• _WHAT THIS TASK INVOLVES_: Scan the entries below and extract each line with the word "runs" in it.

++++ EXERCISE DATA

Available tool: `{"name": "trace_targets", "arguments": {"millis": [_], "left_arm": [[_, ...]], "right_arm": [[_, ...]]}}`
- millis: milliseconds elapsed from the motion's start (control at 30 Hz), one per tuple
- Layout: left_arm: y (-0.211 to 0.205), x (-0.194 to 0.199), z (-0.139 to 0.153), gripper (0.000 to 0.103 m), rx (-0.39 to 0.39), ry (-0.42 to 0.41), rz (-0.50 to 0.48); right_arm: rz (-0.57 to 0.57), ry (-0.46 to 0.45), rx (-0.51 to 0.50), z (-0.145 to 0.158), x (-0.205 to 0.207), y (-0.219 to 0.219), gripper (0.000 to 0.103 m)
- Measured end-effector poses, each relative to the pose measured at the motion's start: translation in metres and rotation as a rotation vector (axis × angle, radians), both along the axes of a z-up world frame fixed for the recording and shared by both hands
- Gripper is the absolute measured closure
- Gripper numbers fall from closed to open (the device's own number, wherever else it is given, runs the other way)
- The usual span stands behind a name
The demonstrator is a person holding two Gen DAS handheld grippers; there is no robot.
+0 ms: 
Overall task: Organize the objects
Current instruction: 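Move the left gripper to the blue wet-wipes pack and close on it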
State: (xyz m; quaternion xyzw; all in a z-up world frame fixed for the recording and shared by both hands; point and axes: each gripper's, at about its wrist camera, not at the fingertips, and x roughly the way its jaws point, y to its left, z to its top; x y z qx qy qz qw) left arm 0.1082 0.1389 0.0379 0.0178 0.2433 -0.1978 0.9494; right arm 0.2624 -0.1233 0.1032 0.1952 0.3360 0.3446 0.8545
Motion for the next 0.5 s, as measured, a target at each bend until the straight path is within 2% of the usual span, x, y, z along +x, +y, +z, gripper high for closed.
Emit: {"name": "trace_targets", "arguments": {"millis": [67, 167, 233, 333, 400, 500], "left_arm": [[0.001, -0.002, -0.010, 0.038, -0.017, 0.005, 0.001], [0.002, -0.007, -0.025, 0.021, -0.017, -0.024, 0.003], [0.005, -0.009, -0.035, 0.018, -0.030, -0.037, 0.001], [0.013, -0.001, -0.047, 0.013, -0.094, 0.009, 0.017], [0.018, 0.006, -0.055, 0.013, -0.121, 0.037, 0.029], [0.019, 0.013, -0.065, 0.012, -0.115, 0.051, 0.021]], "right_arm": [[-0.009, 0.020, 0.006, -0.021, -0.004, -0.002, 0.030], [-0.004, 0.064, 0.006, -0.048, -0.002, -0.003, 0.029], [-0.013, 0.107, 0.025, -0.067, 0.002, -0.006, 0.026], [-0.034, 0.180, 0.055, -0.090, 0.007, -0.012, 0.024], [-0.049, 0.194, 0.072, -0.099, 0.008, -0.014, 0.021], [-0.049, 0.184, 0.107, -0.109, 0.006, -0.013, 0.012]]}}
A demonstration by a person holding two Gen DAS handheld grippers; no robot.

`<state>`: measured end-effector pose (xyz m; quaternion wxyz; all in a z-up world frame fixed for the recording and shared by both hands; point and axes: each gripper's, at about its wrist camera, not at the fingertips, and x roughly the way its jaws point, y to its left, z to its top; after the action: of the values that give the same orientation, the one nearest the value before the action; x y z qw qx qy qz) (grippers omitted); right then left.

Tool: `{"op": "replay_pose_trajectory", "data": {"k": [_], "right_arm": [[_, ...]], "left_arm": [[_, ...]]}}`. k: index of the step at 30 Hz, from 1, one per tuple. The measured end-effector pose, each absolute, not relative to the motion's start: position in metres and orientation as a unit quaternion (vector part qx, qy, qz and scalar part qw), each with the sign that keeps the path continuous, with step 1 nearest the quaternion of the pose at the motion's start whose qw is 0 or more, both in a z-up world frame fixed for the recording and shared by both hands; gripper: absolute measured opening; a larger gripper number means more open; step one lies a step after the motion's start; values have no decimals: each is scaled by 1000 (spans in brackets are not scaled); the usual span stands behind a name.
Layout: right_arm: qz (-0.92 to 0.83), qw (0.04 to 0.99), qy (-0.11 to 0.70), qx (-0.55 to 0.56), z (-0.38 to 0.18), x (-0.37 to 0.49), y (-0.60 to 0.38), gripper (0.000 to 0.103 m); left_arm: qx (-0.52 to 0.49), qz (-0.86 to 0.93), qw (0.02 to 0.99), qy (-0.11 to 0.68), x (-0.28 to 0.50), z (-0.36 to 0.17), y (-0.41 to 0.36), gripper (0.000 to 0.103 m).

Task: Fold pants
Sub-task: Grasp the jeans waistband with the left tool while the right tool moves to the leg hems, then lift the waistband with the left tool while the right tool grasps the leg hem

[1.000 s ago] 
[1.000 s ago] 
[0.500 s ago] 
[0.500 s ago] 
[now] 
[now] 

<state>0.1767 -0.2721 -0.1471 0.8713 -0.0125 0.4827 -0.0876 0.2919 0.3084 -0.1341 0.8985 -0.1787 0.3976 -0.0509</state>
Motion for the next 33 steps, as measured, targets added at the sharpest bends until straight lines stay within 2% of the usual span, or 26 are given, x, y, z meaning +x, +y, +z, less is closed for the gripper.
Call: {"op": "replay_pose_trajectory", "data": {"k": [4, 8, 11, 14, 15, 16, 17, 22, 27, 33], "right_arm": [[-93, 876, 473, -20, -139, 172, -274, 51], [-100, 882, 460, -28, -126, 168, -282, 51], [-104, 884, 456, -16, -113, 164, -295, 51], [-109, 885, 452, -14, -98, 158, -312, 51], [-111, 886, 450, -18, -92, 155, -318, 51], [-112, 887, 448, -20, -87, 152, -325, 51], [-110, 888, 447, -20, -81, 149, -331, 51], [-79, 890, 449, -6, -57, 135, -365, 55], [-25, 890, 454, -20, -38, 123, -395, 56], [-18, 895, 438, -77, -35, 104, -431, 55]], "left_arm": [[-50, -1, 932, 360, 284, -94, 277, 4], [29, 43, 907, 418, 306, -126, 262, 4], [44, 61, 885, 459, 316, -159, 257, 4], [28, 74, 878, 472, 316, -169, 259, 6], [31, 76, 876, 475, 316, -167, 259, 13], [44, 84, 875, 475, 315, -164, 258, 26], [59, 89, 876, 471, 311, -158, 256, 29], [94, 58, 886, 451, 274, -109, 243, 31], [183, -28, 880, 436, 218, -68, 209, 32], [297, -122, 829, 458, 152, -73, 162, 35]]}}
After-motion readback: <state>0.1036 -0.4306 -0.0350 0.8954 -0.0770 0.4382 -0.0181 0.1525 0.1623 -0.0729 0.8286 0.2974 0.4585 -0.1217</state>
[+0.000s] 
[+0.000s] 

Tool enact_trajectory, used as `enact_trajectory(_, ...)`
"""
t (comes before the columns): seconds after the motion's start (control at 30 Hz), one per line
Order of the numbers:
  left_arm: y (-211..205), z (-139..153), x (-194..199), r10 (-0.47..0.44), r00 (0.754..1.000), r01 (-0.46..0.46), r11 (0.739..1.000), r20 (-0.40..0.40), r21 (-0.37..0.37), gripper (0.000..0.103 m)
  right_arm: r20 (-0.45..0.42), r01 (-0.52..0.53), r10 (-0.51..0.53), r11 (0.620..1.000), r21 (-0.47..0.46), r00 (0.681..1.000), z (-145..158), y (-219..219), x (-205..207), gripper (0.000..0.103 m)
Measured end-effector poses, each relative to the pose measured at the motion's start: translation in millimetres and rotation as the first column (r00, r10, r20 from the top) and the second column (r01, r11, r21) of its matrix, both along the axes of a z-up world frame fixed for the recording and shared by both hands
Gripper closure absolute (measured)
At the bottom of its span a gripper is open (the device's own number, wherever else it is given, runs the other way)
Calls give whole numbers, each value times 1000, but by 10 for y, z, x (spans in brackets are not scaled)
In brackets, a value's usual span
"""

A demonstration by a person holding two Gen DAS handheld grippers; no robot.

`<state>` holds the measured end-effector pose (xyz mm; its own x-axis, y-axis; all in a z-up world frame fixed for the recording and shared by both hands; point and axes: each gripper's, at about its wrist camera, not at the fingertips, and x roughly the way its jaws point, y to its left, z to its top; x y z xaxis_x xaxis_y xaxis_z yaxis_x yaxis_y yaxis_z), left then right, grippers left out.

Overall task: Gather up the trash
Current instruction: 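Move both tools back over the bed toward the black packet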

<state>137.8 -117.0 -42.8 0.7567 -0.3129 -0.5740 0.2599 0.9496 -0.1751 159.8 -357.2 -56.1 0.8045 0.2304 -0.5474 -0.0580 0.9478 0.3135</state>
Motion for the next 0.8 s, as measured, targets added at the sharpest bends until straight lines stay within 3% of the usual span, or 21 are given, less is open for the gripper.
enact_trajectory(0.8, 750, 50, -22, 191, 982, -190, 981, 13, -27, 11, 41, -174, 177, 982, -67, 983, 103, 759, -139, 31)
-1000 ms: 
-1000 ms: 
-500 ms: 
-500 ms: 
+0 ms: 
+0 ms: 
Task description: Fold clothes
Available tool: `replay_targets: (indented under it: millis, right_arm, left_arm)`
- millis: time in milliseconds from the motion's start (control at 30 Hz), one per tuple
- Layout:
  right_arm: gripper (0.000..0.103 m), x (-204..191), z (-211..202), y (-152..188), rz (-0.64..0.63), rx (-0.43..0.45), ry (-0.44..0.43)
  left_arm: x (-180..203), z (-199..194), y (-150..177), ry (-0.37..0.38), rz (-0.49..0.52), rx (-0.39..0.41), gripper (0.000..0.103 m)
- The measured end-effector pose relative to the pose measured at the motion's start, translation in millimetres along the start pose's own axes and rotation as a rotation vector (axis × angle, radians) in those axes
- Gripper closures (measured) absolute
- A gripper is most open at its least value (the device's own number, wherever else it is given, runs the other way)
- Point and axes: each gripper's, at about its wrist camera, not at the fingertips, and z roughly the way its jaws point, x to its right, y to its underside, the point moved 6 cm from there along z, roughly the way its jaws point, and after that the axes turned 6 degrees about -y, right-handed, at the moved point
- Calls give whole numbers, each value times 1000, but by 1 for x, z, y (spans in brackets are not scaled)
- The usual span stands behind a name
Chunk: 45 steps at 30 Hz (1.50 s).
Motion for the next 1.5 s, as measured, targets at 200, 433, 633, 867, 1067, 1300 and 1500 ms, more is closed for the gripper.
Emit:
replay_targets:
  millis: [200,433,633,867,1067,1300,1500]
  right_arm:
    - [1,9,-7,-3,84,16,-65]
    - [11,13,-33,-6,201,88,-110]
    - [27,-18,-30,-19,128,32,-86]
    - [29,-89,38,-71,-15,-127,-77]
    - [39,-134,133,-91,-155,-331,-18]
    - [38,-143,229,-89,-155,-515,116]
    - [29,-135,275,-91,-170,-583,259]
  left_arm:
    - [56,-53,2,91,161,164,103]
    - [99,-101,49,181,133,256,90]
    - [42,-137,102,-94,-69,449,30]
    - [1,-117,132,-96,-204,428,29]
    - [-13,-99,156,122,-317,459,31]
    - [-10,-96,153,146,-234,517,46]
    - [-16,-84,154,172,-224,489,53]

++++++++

• _TASK OUTPUT_:
- Gripper numbers fall from closed to open (the device's own number, wherever else it is given, runs the other way)
At the bottom of its span a gripper is open (the device's own number, wherever else it is given, runs the other way)
- A gripper is most open at its least value (the device's own number, wherever else it is given, runs the other way)

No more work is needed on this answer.